Stored records

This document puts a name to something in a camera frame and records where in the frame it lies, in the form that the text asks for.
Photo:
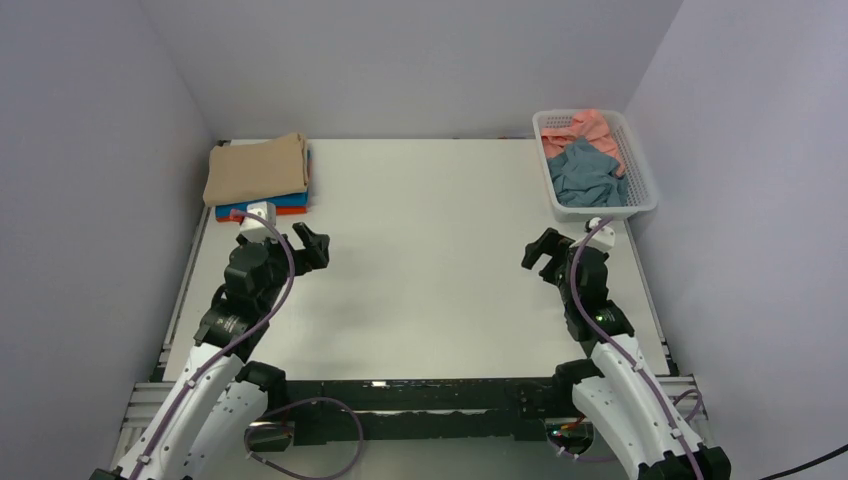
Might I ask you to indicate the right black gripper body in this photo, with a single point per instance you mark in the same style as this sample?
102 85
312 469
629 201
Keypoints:
549 254

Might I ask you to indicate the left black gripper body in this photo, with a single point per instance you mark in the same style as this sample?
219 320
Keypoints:
304 249

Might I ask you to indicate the teal blue t shirt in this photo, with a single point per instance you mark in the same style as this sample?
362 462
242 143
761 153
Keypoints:
583 177

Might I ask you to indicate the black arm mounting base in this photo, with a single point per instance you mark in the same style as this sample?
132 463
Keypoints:
318 412

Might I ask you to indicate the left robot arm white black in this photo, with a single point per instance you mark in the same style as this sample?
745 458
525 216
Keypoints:
221 390

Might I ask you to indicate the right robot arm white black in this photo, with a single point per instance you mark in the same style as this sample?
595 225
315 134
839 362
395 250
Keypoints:
614 388

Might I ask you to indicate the white plastic basket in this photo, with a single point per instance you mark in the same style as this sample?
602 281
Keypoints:
642 191

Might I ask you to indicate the folded beige t shirt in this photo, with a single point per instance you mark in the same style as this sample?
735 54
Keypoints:
249 172

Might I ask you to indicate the salmon pink t shirt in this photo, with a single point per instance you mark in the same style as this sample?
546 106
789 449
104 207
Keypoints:
589 124

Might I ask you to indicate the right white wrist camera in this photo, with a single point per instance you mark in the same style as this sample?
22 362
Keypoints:
599 234

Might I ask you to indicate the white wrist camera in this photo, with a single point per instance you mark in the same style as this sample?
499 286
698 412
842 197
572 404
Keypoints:
599 234
261 224

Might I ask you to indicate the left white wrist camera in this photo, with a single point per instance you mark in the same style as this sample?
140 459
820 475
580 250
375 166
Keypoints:
261 224

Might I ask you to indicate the aluminium frame rail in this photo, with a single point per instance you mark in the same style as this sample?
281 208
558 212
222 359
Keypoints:
147 398

Task goal: Now transcribe all the entries above exactly, so that no picture is carried over.

Exercise result:
This document puts a name to something in a camera frame and records where in the frame it lies, in the form that the text asks for.
Photo:
Might I ask you to indicate the right black gripper body in this photo, with a single point per instance you mark in the same style as this sample?
102 85
312 469
629 201
Keypoints:
549 254

Might I ask you to indicate the left black gripper body in this photo, with a single point per instance you mark in the same style as this sample?
219 320
Keypoints:
304 249

Might I ask you to indicate the teal blue t shirt in this photo, with a single point per instance you mark in the same style as this sample?
362 462
242 143
761 153
Keypoints:
583 177

Might I ask you to indicate the black arm mounting base in this photo, with a single point per instance you mark in the same style as this sample?
132 463
Keypoints:
318 412

Might I ask you to indicate the left robot arm white black in this photo, with a single point per instance you mark in the same style as this sample?
745 458
525 216
Keypoints:
221 390

Might I ask you to indicate the right robot arm white black in this photo, with a single point per instance you mark in the same style as this sample?
595 225
315 134
839 362
395 250
Keypoints:
614 388

Might I ask you to indicate the white plastic basket in this photo, with a single point per instance you mark in the same style as this sample?
602 281
Keypoints:
642 191

Might I ask you to indicate the folded beige t shirt in this photo, with a single point per instance you mark in the same style as this sample?
735 54
Keypoints:
249 172

Might I ask you to indicate the salmon pink t shirt in this photo, with a single point per instance you mark in the same style as this sample?
546 106
789 449
104 207
Keypoints:
589 124

Might I ask you to indicate the right white wrist camera in this photo, with a single point per instance you mark in the same style as this sample?
22 362
Keypoints:
599 234

Might I ask you to indicate the white wrist camera in this photo, with a single point per instance you mark in the same style as this sample?
499 286
698 412
842 197
572 404
Keypoints:
599 234
261 224

Might I ask you to indicate the left white wrist camera in this photo, with a single point per instance you mark in the same style as this sample?
140 459
820 475
580 250
375 166
Keypoints:
261 224

Might I ask you to indicate the aluminium frame rail in this photo, with a single point per instance you mark in the same style as this sample?
281 208
558 212
222 359
Keypoints:
147 398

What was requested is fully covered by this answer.